* Task item
Copy out all of the data below with no alterations.

---------- Data extract ----------

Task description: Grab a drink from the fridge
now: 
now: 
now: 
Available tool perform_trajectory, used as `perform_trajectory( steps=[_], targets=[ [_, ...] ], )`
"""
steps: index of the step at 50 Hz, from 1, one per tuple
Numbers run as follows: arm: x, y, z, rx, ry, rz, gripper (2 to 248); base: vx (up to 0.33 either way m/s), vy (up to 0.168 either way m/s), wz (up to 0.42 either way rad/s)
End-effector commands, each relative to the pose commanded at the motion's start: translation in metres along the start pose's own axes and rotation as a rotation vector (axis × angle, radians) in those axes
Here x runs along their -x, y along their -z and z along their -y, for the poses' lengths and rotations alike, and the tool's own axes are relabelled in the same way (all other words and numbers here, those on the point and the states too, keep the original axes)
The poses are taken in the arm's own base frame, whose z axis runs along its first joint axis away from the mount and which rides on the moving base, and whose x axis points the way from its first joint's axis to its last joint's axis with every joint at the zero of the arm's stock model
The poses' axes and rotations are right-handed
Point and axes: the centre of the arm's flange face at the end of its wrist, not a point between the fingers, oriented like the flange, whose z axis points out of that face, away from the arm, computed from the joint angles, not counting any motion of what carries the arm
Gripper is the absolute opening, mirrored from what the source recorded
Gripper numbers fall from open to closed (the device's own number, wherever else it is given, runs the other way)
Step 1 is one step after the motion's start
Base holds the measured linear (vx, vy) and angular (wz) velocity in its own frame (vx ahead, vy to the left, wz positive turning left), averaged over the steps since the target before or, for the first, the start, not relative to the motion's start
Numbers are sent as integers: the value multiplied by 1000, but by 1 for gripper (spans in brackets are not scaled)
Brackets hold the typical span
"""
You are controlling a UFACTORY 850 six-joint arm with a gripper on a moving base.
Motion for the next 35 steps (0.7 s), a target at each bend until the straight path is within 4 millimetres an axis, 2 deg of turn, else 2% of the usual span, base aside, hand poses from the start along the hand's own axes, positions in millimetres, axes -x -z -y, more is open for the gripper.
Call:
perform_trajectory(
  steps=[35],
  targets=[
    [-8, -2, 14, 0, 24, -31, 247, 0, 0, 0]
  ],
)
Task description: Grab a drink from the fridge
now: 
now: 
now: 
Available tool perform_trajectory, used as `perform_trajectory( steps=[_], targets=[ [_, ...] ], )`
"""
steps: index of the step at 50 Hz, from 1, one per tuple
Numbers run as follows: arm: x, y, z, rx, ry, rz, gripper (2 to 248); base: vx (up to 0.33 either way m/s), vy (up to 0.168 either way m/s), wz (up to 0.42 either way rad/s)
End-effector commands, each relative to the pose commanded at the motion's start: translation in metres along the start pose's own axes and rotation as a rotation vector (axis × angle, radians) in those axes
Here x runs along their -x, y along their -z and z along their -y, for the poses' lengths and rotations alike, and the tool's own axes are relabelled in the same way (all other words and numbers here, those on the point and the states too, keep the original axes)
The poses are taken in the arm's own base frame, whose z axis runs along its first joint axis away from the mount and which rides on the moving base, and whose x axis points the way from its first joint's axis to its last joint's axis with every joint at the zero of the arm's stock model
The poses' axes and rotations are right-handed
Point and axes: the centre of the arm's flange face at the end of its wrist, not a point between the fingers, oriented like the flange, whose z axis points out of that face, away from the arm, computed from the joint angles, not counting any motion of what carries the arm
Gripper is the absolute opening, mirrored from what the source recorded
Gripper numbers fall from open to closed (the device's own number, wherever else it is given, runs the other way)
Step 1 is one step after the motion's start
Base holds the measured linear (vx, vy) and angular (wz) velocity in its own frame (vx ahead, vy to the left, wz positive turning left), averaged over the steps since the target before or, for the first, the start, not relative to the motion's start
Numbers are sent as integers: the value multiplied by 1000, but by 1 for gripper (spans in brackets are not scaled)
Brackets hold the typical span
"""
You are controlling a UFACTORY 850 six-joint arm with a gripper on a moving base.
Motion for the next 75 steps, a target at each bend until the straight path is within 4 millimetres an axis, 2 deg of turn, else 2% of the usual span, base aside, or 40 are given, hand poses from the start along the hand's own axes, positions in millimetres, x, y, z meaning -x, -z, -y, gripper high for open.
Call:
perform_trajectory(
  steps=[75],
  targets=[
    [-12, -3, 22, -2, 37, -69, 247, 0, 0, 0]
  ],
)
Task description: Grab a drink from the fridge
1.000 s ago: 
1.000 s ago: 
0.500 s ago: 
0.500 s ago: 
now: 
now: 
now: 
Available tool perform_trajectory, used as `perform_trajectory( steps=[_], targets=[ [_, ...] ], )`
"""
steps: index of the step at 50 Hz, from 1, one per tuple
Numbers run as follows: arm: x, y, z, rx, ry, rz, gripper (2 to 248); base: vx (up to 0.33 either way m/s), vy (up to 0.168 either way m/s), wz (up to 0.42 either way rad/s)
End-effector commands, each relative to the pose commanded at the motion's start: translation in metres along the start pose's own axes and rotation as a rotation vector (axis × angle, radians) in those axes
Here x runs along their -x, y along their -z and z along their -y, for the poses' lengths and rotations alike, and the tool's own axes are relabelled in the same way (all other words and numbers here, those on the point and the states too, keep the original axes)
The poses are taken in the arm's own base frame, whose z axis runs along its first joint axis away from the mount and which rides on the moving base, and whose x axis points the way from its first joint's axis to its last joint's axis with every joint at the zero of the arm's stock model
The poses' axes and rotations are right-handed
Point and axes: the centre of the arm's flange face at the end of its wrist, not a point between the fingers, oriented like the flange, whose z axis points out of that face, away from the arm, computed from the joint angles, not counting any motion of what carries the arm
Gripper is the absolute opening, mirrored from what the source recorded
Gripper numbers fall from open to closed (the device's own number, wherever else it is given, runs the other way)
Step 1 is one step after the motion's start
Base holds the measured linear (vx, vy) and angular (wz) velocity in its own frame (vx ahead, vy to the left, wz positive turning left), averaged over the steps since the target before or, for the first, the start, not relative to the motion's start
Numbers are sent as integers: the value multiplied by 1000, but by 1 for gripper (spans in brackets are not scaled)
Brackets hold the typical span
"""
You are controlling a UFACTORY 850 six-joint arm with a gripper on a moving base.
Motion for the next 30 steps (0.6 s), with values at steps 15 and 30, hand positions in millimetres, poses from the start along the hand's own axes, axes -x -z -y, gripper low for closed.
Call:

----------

* Exercise answer
Task description: Grab a drink from the fridge
now: 
now: 
now: 
Available tool perform_trajectory, used as `perform_trajectory( steps=[_], targets=[ [_, ...] ], )`
"""
steps: index of the step at 50 Hz, from 1, one per tuple
Numbers run as follows: arm: x, y, z, rx, ry, rz, gripper (2 to 248); base: vx (up to 0.33 either way m/s), vy (up to 0.168 either way m/s), wz (up to 0.42 either way rad/s)
End-effector commands, each relative to the pose commanded at the motion's start: translation in metres along the start pose's own axes and rotation as a rotation vector (axis × angle, radians) in those axes
Here x runs along their -x, y along their -z and z along their -y, for the poses' lengths and rotations alike, and the tool's own axes are relabelled in the same way (all other words and numbers here, those on the point and the states too, keep the original axes)
The poses are taken in the arm's own base frame, whose z axis runs along its first joint axis away from the mount and which rides on the moving base, and whose x axis points the way from its first joint's axis to its last joint's axis with every joint at the zero of the arm's stock model
The poses' axes and rotations are right-handed
Point and axes: the centre of the arm's flange face at the end of its wrist, not a point between the fingers, oriented like the flange, whose z axis points out of that face, away from the arm, computed from the joint angles, not counting any motion of what carries the arm
Gripper is the absolute opening, mirrored from what the source recorded
Gripper numbers fall from open to closed (the device's own number, wherever else it is given, runs the other way)
Step 1 is one step after the motion's start
Base holds the measured linear (vx, vy) and angular (wz) velocity in its own frame (vx ahead, vy to the left, wz positive turning left), averaged over the steps since the target before or, for the first, the start, not relative to the motion's start
Numbers are sent as integers: the value multiplied by 1000, but by 1 for gripper (spans in brackets are not scaled)
Brackets hold the typical span
"""
You are controlling a UFACTORY 850 six-joint arm with a gripper on a moving base.
Motion for the next 35 steps (0.7 s), a target at each bend until the straight path is within 4 millimetres an axis, 2 deg of turn, else 2% of the usual span, base aside, hand poses from the start along the hand's own axes, positions in millimetres, axes -x -z -y, more is open for the gripper.
Call:
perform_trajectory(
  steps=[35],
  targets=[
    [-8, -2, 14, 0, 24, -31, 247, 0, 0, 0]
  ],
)
Task description: Grab a drink from the fridge
now: 
now: 
now: 
Available tool perform_trajectory, used as `perform_trajectory( steps=[_], targets=[ [_, ...] ], )`
"""
steps: index of the step at 50 Hz, from 1, one per tuple
Numbers run as follows: arm: x, y, z, rx, ry, rz, gripper (2 to 248); base: vx (up to 0.33 either way m/s), vy (up to 0.168 either way m/s), wz (up to 0.42 either way rad/s)
End-effector commands, each relative to the pose commanded at the motion's start: translation in metres along the start pose's own axes and rotation as a rotation vector (axis × angle, radians) in those axes
Here x runs along their -x, y along their -z and z along their -y, for the poses' lengths and rotations alike, and the tool's own axes are relabelled in the same way (all other words and numbers here, those on the point and the states too, keep the original axes)
The poses are taken in the arm's own base frame, whose z axis runs along its first joint axis away from the mount and which rides on the moving base, and whose x axis points the way from its first joint's axis to its last joint's axis with every joint at the zero of the arm's stock model
The poses' axes and rotations are right-handed
Point and axes: the centre of the arm's flange face at the end of its wrist, not a point between the fingers, oriented like the flange, whose z axis points out of that face, away from the arm, computed from the joint angles, not counting any motion of what carries the arm
Gripper is the absolute opening, mirrored from what the source recorded
Gripper numbers fall from open to closed (the device's own number, wherever else it is given, runs the other way)
Step 1 is one step after the motion's start
Base holds the measured linear (vx, vy) and angular (wz) velocity in its own frame (vx ahead, vy to the left, wz positive turning left), averaged over the steps since the target before or, for the first, the start, not relative to the motion's start
Numbers are sent as integers: the value multiplied by 1000, but by 1 for gripper (spans in brackets are not scaled)
Brackets hold the typical span
"""
You are controlling a UFACTORY 850 six-joint arm with a gripper on a moving base.
Motion for the next 75 steps, a target at each bend until the straight path is within 4 millimetres an axis, 2 deg of turn, else 2% of the usual span, base aside, or 40 are given, hand poses from the start along the hand's own axes, positions in millimetres, x, y, z meaning -x, -z, -y, gripper high for open.
Call:
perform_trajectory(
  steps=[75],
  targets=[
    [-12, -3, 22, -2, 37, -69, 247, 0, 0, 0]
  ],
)
Task description: Grab a drink from the fridge
1.000 s ago: 
1.000 s ago: 
0.500 s ago: 
0.500 s ago: 
now: 
now: 
now: 
Available tool perform_trajectory, used as `perform_trajectory( steps=[_], targets=[ [_, ...] ], )`
"""
steps: index of the step at 50 Hz, from 1, one per tuple
Numbers run as follows: arm: x, y, z, rx, ry, rz, gripper (2 to 248); base: vx (up to 0.33 either way m/s), vy (up to 0.168 either way m/s), wz (up to 0.42 either way rad/s)
End-effector commands, each relative to the pose commanded at the motion's start: translation in metres along the start pose's own axes and rotation as a rotation vector (axis × angle, radians) in those axes
Here x runs along their -x, y along their -z and z along their -y, for the poses' lengths and rotations alike, and the tool's own axes are relabelled in the same way (all other words and numbers here, those on the point and the states too, keep the original axes)
The poses are taken in the arm's own base frame, whose z axis runs along its first joint axis away from the mount and which rides on the moving base, and whose x axis points the way from its first joint's axis to its last joint's axis with every joint at the zero of the arm's stock model
The poses' axes and rotations are right-handed
Point and axes: the centre of the arm's flange face at the end of its wrist, not a point between the fingers, oriented like the flange, whose z axis points out of that face, away from the arm, computed from the joint angles, not counting any motion of what carries the arm
Gripper is the absolute opening, mirrored from what the source recorded
Gripper numbers fall from open to closed (the device's own number, wherever else it is given, runs the other way)
Step 1 is one step after the motion's start
Base holds the measured linear (vx, vy) and angular (wz) velocity in its own frame (vx ahead, vy to the left, wz positive turning left), averaged over the steps since the target before or, for the first, the start, not relative to the motion's start
Numbers are sent as integers: the value multiplied by 1000, but by 1 for gripper (spans in brackets are not scaled)
Brackets hold the typical span
"""
You are controlling a UFACTORY 850 six-joint arm with a gripper on a moving base.
Motion for the next 30 steps (0.6 s), with values at steps 15 and 30, hand positions in millimetres, poses from the start along the hand's own axes, axes -x -z -y, gripper low for closed.
Call:

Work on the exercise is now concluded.